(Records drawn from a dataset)
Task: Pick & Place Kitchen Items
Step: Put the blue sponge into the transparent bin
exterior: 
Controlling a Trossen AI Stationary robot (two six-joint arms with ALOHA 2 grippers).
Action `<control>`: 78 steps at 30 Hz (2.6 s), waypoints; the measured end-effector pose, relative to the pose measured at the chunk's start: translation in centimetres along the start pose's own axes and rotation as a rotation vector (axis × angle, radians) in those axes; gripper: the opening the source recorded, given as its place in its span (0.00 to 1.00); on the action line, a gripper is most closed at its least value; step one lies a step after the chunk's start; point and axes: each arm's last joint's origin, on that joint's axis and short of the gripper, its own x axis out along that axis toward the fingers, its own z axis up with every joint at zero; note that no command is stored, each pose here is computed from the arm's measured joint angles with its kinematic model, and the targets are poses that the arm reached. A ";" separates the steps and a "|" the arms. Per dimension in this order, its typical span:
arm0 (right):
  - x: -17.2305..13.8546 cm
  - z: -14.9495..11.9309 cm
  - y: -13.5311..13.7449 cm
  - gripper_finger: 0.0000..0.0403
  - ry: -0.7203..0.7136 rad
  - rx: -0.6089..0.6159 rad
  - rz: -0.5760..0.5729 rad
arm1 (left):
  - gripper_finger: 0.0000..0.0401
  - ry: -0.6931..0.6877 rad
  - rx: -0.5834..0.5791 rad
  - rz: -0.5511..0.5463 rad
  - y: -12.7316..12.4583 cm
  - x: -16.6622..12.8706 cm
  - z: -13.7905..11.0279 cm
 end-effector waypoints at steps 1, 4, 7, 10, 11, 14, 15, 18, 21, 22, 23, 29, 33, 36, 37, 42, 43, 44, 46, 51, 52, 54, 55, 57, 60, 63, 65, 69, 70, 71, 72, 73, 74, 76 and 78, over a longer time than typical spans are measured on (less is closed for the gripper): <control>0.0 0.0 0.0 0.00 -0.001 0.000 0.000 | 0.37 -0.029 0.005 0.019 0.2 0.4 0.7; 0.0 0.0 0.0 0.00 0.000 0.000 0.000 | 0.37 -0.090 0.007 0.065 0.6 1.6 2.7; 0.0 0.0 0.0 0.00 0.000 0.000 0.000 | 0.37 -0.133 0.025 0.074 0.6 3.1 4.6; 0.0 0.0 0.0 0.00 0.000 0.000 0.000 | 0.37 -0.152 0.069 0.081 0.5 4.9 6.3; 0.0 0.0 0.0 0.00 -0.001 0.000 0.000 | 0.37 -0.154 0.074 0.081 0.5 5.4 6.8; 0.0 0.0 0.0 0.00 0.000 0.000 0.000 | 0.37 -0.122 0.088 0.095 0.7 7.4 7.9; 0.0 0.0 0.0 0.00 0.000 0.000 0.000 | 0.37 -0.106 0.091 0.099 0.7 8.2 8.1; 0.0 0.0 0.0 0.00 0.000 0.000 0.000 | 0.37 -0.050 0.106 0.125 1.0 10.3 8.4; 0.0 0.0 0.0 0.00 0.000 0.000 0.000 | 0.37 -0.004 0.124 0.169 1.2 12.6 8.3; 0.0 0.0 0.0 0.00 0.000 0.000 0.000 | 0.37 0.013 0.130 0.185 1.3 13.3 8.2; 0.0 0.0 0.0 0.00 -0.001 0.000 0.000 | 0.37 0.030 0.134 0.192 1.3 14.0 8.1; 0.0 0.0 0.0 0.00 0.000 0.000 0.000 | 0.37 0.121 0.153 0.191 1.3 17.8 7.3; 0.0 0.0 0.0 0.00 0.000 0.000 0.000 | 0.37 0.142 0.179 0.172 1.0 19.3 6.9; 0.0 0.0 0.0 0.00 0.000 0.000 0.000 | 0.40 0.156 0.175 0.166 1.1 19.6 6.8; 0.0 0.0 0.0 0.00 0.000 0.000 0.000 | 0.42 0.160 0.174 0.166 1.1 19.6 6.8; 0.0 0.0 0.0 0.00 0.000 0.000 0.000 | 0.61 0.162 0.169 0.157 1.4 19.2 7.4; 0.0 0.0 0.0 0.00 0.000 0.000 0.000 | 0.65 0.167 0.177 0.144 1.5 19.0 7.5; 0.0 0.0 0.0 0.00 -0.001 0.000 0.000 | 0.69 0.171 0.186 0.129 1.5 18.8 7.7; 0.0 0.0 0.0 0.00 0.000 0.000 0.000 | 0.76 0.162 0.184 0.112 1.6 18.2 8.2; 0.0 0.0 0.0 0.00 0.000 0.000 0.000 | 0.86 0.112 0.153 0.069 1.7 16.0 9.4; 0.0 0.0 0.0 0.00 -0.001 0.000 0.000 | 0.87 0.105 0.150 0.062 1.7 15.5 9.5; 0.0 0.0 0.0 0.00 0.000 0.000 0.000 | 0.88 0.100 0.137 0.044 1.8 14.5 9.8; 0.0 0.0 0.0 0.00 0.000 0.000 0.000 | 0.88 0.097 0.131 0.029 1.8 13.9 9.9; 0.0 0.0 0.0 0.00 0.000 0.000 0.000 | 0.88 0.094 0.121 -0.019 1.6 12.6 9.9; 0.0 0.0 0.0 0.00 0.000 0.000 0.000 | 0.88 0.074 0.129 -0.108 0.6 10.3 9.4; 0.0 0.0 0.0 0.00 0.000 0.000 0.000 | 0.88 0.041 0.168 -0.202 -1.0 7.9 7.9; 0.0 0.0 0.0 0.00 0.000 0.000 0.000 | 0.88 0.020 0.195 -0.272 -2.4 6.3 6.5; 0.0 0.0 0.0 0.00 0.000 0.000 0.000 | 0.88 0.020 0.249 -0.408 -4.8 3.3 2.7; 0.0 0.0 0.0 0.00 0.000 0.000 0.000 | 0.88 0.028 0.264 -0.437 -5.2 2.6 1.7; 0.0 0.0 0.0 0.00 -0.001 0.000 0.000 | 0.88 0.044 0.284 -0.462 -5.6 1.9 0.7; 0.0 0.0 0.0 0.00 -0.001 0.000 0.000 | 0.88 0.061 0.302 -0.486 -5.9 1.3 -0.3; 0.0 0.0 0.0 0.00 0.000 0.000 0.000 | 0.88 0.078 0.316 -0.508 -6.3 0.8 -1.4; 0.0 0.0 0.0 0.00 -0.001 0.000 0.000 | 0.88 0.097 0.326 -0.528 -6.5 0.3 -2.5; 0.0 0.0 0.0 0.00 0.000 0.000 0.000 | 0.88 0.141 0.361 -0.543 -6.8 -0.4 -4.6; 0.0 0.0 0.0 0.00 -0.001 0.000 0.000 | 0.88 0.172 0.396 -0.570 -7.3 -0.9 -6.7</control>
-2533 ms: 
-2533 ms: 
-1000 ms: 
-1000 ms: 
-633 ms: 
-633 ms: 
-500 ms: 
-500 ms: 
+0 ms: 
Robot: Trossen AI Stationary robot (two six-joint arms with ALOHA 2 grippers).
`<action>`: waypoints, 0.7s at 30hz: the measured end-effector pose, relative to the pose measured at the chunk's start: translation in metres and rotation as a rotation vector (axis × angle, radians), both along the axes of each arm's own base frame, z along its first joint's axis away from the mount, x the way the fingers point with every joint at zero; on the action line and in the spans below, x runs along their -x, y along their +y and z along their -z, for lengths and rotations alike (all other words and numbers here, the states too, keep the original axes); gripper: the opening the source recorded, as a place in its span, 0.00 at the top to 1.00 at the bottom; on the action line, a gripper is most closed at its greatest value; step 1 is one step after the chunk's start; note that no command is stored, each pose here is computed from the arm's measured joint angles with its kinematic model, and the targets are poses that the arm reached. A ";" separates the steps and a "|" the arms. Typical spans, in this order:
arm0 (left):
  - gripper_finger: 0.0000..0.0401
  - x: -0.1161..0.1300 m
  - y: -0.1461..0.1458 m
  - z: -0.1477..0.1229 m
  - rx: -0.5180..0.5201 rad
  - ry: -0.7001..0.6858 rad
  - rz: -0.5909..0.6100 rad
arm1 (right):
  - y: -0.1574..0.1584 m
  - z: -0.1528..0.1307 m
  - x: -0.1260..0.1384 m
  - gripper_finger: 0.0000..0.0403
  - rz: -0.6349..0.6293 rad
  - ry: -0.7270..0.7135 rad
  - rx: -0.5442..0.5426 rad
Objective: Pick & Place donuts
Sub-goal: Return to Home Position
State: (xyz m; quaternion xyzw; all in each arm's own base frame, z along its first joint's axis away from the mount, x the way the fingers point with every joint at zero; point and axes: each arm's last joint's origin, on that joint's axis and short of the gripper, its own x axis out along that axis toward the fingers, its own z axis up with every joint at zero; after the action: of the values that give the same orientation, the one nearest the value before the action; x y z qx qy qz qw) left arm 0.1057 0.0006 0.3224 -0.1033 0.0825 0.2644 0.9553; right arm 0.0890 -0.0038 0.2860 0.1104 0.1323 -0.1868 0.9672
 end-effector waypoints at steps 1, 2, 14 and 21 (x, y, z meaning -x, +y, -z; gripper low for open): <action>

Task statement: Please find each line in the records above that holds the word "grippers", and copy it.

Exercise output:
Controlling a Trossen AI Stationary robot (two six-joint arms with ALOHA 2 grippers).
Robot: Trossen AI Stationary robot (two six-joint arms with ALOHA 2 grippers).

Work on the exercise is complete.